DocketNumber: Appeal, No. 73
Citation Numbers: 211 Pa. 645, 61 A. 245, 1905 Pa. LEXIS 529
Judges: Brown, Cueiam, Dean, Elkin, Mestrézat, Potter
Filed Date: 5/1/1905
Status: Precedential
Modified Date: 10/19/2024
The facts in this case are almost exactly those in Tomaczewski v. Dobson, 208 Pa. 324. We held in that case, that a defective lever was not a safety device put on a machine to prevent accident, and that where the employee had no duty to perform in operating the defective machine, the employer was not liable for his injury. According to plaintiff’s own statement, he was nearly two feet from the place where it was his duty to be, when he was hurt, that is, he was at a place where, in the performance of his duty, he had no business to be.

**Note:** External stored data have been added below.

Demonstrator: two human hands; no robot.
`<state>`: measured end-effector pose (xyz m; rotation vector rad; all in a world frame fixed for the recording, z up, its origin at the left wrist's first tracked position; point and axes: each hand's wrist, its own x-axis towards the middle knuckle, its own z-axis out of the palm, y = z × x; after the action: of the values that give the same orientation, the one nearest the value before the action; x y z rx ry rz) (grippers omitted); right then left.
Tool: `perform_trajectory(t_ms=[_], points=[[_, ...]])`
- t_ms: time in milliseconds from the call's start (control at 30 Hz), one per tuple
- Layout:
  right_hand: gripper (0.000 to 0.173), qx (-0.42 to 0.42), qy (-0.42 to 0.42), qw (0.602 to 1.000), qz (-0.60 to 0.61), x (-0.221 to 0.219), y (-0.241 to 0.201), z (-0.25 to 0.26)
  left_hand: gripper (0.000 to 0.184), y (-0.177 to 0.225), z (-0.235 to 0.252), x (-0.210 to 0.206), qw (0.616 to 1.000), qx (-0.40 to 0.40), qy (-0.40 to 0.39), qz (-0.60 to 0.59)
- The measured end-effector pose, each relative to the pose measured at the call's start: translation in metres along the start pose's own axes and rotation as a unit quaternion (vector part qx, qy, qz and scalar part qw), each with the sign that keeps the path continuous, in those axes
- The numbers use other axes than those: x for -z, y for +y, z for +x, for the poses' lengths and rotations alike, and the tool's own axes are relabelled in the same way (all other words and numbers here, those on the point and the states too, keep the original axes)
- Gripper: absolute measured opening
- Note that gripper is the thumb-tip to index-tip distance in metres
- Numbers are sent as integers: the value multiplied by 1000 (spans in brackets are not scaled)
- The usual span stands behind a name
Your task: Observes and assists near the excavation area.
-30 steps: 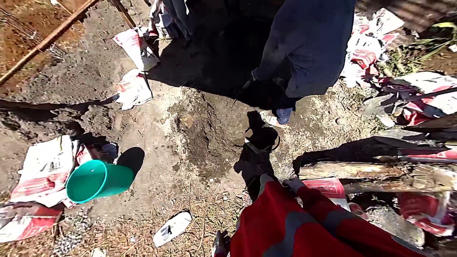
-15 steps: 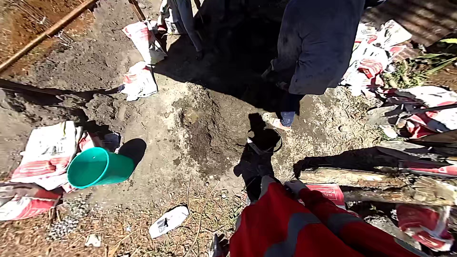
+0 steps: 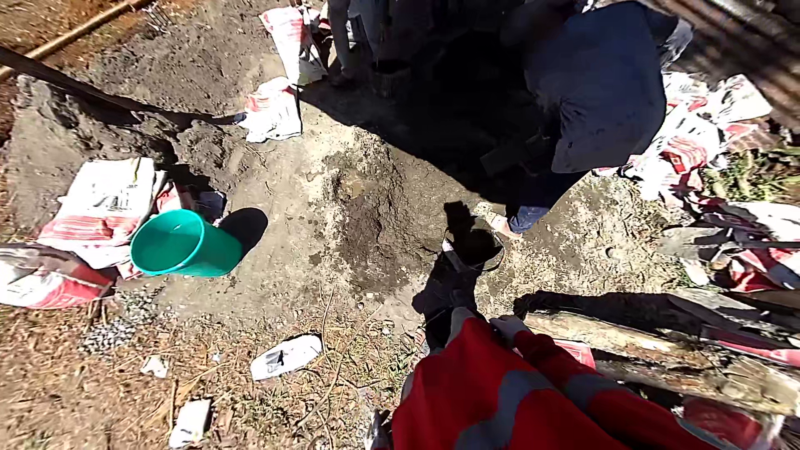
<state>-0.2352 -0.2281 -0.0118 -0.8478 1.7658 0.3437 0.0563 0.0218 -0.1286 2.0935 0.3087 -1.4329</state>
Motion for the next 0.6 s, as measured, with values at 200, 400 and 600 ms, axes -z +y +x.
perform_trajectory(t_ms=[200,400,600], points=[[48,48,-33,985,-163,4,-11,-7,65,0,10,0,999,8,20,-34],[53,32,7,998,-54,-11,54,110,65,6,19,2,1000,20,18,-11],[52,28,6,999,-46,-12,55,105,68,15,22,7,1000,17,0,12]])
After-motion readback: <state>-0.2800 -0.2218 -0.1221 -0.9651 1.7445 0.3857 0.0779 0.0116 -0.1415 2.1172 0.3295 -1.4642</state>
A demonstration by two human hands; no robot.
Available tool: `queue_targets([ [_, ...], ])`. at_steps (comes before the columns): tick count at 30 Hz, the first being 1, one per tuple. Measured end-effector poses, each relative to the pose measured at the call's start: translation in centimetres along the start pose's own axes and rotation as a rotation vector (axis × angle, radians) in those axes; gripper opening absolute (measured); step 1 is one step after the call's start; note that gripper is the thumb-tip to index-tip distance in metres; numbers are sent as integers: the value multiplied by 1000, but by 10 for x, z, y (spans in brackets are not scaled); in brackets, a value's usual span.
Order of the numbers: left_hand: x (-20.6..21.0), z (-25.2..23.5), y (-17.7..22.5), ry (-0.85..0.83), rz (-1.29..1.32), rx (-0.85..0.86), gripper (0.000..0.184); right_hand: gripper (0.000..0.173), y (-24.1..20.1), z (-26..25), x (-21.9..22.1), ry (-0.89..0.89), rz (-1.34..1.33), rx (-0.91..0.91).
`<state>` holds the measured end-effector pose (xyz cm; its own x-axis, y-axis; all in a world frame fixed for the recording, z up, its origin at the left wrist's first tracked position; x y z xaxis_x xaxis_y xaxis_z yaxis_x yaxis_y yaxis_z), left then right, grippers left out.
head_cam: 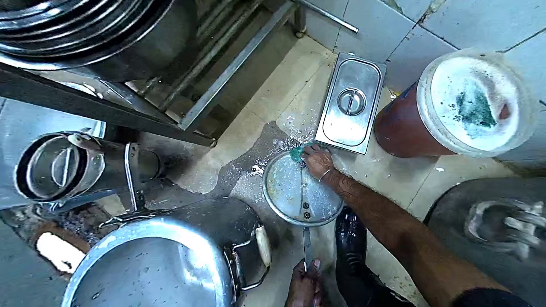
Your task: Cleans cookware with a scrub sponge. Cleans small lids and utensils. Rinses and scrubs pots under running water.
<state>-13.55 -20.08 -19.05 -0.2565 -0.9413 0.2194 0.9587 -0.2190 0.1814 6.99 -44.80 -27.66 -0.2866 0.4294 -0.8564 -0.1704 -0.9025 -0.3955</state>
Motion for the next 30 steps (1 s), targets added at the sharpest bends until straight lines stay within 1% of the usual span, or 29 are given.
queue_targets([
  [1, 1, -1, -2, 8, -3, 8, 20, 29, 3, 1, -1, -25, 18, 1],
  [3, 3, -3, -3, 20, -10, 17, 20, 32, 15, 9, -6, -88, 17, 83],
  [4, 3, -4, -4, 26, -12, 19, 20, 33, 22, 16, -8, -108, -28, 150],
  [5, 1, -5, -4, 29, -12, 22, 19, 34, 28, 24, -9, -100, -128, 231],
  [6, 0, -7, -4, 26, -15, 29, 19, 32, 34, 32, -11, -28, -292, 311],
  [8, -3, -12, -6, 15, -9, 42, 17, 26, 37, 49, -16, 169, -727, 417],
  [9, -5, -13, -7, 4, -8, 39, 17, 24, 33, 60, -18, 232, -909, 424],
  [10, -5, -14, -8, -6, -9, 35, 17, 21, 29, 70, -21, 283, -1022, 391],
  [11, -6, -14, -7, -10, -13, 33, 17, 18, 24, 78, -23, 333, -1059, 335],
  [13, -8, -12, -5, -12, -20, 30, 16, 17, 19, 84, -25, 436, -987, 242],
  [15, -10, -12, -3, -17, -15, 29, 16, 20, 21, 75, -19, 494, -776, 191],
  [16, -10, -13, -3, -22, -13, 31, 16, 24, 23, 67, -13, 474, -639, 165],
  [18, -10, -14, -4, -31, -9, 35, 15, 30, 26, 44, 3, 346, -348, 102],
  [19, -10, -13, -4, -31, -7, 36, 15, 32, 25, 33, 11, 250, -222, 77],
  [21, -9, -11, -3, -29, 2, 39, 16, 36, 23, 22, 18, 95, -52, 55],
  [23, -7, -7, -4, -3, 5, 41, 16, 36, 24, 26, 15, 3, 27, 63],
  [25, -5, -8, -2, 8, -4, 45, 16, 35, 28, 39, 8, -67, 49, 123],
  [26, -3, -9, -2, 14, -2, 49, 16, 33, 28, 50, 5, -92, 36, 170],
  [28, 0, -10, -7, 30, -3, 63, 17, 31, 23, 92, 7, -117, -2, 269],
  [29, 0, -12, -9, 34, -4, 76, 18, 33, 17, 111, 7, -169, -22, 329],
  [30, 0, -15, -10, 32, -8, 87, 19, 37, 11, 127, 6, -258, -41, 380],
])
Point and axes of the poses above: each hand's wrist, its own z-axis away from the middle knuckle, its own x-axis out of the palm, y = z × x, the point moved 3 cm from there along -z, towards the middle knuckle, and after that the axes turned 1 degree about -x, right-handed, at the moved point
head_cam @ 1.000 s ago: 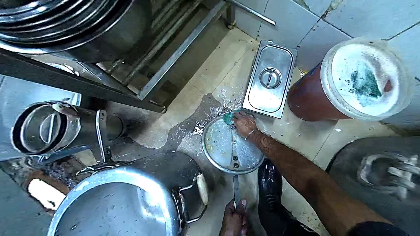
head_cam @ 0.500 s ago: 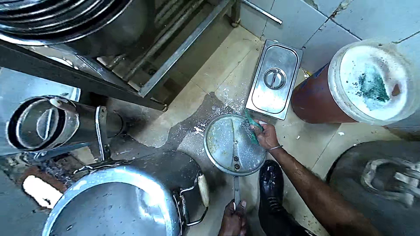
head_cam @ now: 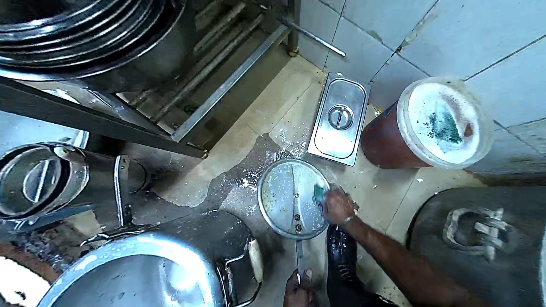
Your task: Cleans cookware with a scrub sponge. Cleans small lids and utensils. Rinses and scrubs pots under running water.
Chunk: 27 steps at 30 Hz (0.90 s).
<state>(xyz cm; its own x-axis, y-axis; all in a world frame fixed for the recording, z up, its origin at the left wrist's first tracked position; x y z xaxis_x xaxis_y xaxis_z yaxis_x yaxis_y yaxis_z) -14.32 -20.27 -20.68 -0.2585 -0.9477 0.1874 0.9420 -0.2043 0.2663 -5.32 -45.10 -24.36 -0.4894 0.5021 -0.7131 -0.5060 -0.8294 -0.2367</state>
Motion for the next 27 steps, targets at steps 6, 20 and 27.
queue_targets([
  [6, -12, 1, 0, -49, -27, -78, 18, 32, 0, -20, 13, 142, -7, 0],
  [20, -23, 15, 17, -315, 199, -152, 24, 26, -165, -25, 2, -307, 81, -735],
  [27, -28, 4, 2, -407, 196, -183, 26, 26, -145, -29, 10, -286, 103, -724],
])
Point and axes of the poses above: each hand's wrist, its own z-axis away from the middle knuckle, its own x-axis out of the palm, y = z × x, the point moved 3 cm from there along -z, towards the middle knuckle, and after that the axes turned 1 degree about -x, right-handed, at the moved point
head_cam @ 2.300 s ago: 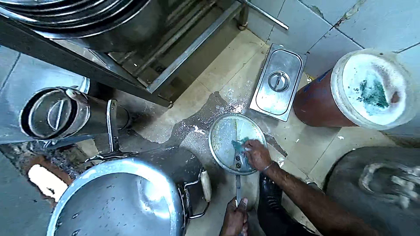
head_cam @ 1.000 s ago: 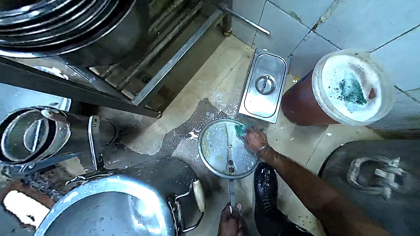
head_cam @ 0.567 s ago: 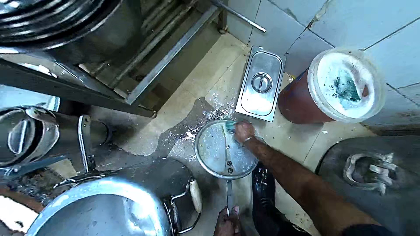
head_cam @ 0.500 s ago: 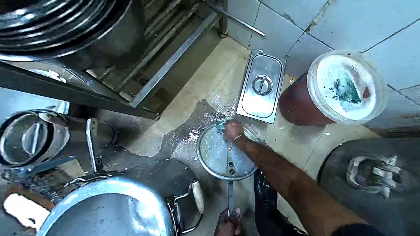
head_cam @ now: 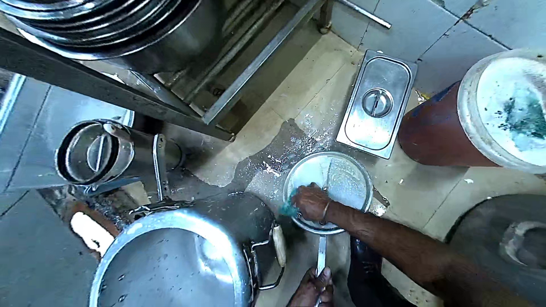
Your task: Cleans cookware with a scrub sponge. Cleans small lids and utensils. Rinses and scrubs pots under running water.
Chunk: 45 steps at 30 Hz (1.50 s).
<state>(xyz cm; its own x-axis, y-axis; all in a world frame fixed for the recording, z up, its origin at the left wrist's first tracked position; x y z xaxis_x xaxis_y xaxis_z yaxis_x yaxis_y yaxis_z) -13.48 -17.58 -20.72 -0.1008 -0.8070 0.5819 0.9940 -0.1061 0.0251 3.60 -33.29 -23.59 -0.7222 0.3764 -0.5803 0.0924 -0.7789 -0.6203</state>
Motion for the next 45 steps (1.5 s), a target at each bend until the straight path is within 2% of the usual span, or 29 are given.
queue_targets([
  [5, 4, 5, -1, 102, -33, 6, 24, 25, 37, -56, -25, 264, 20, 183],
  [10, 20, 12, 13, 184, -87, -12, 23, 38, 88, -18, -54, 451, -36, 641],
  [12, 24, 8, 12, 172, -58, -30, 25, 38, 97, -8, -51, 498, -41, 731],
  [14, 22, 5, 13, 161, -54, -52, 27, 36, 98, -11, -51, 484, -29, 679],
  [16, 15, 9, 17, 146, -76, -73, 29, 36, 86, -26, -47, 413, -28, 534],
  [20, 7, 10, 24, 80, -78, -75, 31, 32, 24, -46, -32, 215, 21, 204],
  [22, 5, 7, 23, 60, -79, -55, 29, 30, 5, -28, -22, 92, 33, 82],
  [25, 3, 0, 15, 27, -67, -29, 26, 28, 1, 17, -12, -90, 33, -44],
  [28, 2, -4, 6, 29, -53, -51, 25, 29, 4, 27, -7, -140, 2, -50],
  [31, 1, -2, 2, 43, -67, -60, 27, 29, 0, -14, -4, -4, 23, 68],
  [34, 1, 5, 5, 78, -104, -51, 25, 24, 25, -54, -16, 209, 39, 149],
  [36, 4, 11, 14, 103, -122, -54, 26, 29, 49, -55, -31, 346, 39, 254],
  [38, 10, 8, 20, 114, -119, -25, 30, 32, 73, -44, -49, 450, 14, 437],
  [41, 11, 5, 24, 126, -84, -29, 43, 34, 101, -22, -58, 580, -54, 675],
  [43, 11, -1, 22, 114, -60, -43, 44, 36, 110, -18, -54, 652, -89, 715],
  [45, 9, -4, 18, 121, -56, -59, 43, 35, 103, -24, -48, 684, -137, 645],
])
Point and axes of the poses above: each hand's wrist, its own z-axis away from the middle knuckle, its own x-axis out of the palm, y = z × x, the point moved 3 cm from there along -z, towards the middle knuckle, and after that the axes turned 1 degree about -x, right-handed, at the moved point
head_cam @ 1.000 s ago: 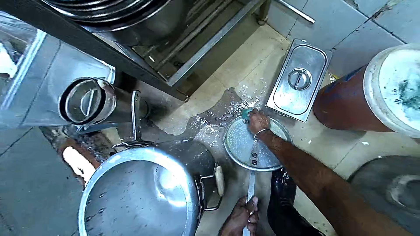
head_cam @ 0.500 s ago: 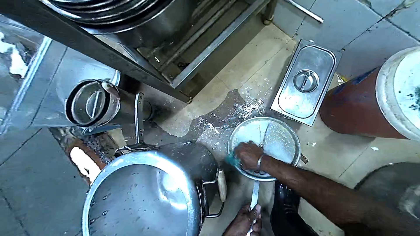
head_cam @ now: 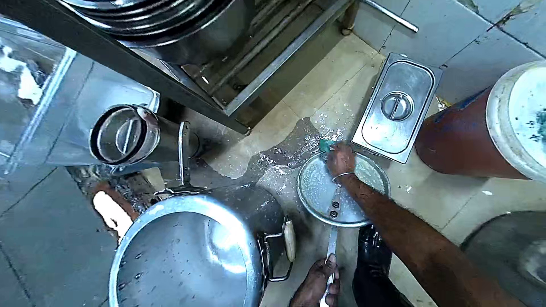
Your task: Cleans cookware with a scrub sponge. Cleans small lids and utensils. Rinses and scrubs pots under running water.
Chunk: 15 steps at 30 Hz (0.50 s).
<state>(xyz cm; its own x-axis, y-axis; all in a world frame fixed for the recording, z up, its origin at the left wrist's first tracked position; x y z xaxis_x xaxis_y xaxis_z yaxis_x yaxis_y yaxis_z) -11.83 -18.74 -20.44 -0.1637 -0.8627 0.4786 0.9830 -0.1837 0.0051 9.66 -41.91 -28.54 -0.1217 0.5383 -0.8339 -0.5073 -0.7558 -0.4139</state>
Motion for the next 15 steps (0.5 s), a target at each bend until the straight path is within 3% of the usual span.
queue_targets([
  [3, -3, 1, 6, 29, -93, -9, 44, 36, -35, 8, 23, -159, -78, -215],
  [6, -5, 3, 13, 21, -155, -19, 46, 35, -77, 51, 40, -413, -1, -519],
  [10, -9, 1, 4, 11, -169, -1, 44, 30, -73, 109, 30, -724, 32, -820],
  [12, -11, -1, -1, 7, -167, -3, 44, 32, -62, 115, 31, -770, 1, -889],
  [15, -12, -5, -6, 21, -170, -1, 44, 34, -62, 93, 45, -641, 50, -796],
])
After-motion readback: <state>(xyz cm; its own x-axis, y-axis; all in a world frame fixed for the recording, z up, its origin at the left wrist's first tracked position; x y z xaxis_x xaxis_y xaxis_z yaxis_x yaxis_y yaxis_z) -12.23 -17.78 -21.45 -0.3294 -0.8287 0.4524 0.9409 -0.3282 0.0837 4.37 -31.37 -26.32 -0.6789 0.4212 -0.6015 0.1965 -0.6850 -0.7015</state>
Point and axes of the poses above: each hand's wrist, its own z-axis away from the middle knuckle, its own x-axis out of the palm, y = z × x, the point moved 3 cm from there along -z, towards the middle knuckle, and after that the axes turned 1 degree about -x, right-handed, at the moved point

While in that position, he was injured; not because his employer had not furnished him with a safe place to work nor a safe tool to work with, but because, being where he ought not to have been, a projecting bolt on a shaft caught and injured him; there must be some connection between the duty of the employee and the alleged defective machinery. The employer does not guarantee his servant against any and all accidents that may happen within the building, if the latter .chooses to put himself in contact with machinery with which his duty does not call him to meddle, or to operate.
We discover no error in the record and the judgment is affirmed.